• DIRECTIONS FOR THIS TASK
Could the data below be printed out exactly, with the pictures left out?

• INFORMATION PROVIDED
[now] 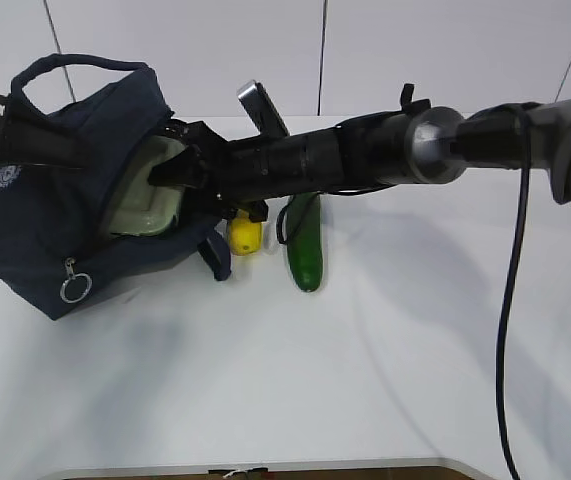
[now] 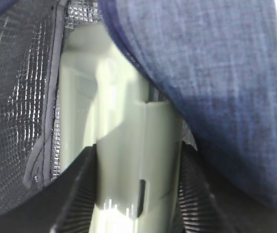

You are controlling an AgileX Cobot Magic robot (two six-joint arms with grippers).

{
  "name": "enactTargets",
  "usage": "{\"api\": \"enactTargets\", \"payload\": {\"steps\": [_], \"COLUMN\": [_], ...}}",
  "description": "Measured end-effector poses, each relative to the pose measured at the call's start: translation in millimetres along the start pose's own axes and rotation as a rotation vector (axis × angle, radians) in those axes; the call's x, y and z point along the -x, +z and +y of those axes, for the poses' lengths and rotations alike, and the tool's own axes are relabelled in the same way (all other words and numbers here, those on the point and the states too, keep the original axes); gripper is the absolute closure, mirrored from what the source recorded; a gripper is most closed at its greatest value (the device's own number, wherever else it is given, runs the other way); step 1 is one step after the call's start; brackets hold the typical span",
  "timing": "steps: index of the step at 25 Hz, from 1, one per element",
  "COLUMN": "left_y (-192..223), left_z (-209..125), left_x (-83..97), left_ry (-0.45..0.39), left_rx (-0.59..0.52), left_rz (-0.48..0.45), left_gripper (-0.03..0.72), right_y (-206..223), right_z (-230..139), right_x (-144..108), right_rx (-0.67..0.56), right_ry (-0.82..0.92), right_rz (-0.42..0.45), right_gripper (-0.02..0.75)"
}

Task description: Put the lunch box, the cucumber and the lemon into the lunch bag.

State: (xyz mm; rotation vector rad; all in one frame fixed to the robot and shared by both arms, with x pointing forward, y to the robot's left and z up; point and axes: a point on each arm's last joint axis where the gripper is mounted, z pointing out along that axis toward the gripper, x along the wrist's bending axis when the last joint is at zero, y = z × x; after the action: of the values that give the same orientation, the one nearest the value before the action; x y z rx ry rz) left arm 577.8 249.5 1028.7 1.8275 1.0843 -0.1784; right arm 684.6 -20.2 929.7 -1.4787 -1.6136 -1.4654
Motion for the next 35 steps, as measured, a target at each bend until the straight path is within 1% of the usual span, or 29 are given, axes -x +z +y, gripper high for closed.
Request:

• FINISHED TASK
[now] 
[now] 

You are controlling an AgileX Cobot Magic robot (two six-joint arms with grippers).

{
  "name": "enactTargets",
  "usage": "{\"api\": \"enactTargets\", \"payload\": {\"steps\": [_], \"COLUMN\": [_], ...}}",
  "description": "Measured end-effector poses, each relative to the pose measured at the call's start: translation in millimetres along the start pose's own axes and rotation as a rotation vector (axis × angle, radians) in those axes; the call's x, y and z point along the -x, +z and +y of those axes, for the poses' lengths and rotations alike, and the tool's own axes are relabelled in the same way (all other words and numbers here, those on the point and the states too, keep the original axes); gripper is the absolute closure, mirrored from what the source recorded; a gripper is most closed at its greatest value (the device's own number, wherever else it is given, runs the other way); step 1 is one step after the call's start; brackets hold the typical span",
  "timing": "steps: index of the step at 25 Hz, from 1, one per element",
  "COLUMN": "left_y (-192..223), left_z (-209..125), left_x (-83..97), left_ry (-0.45..0.39), left_rx (-0.59..0.52), left_rz (-0.48..0.45), left_gripper (-0.03..0.72), right_y (-206..223), right_z (-230..139), right_x (-144..108), right_rx (-0.67..0.56), right_ry (-0.82..0.92), right_rz (-0.42..0.45), right_gripper (-0.02..0.75)"
}

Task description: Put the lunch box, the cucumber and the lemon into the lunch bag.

State: (xyz mm; rotation vector rad; all in one frame fixed to the robot and shared by both arms, with x pointing forward, y to the robot's left and z up; point and axes: a point on each arm's last joint axis where the gripper is mounted, z pointing out along that axis toward the gripper, x along the wrist's bending axis when the last joint is at zero, y = z × x; after the action: of the values that give the same orientation, the one nearest the value before the action; x y z rx ry rz) left arm 577.8 249.5 1028.7 1.8275 1.0843 -0.1784; right arm 684.6 -20.2 929.7 -1.4787 -1.6136 -1.4654
Motion for the next 35 steps, as measured, a target at each bend until the straight path is within 1% of the usual span, or 29 are given, axes -x +z +y, gripper high for closed.
Request:

With this, the answer is finished.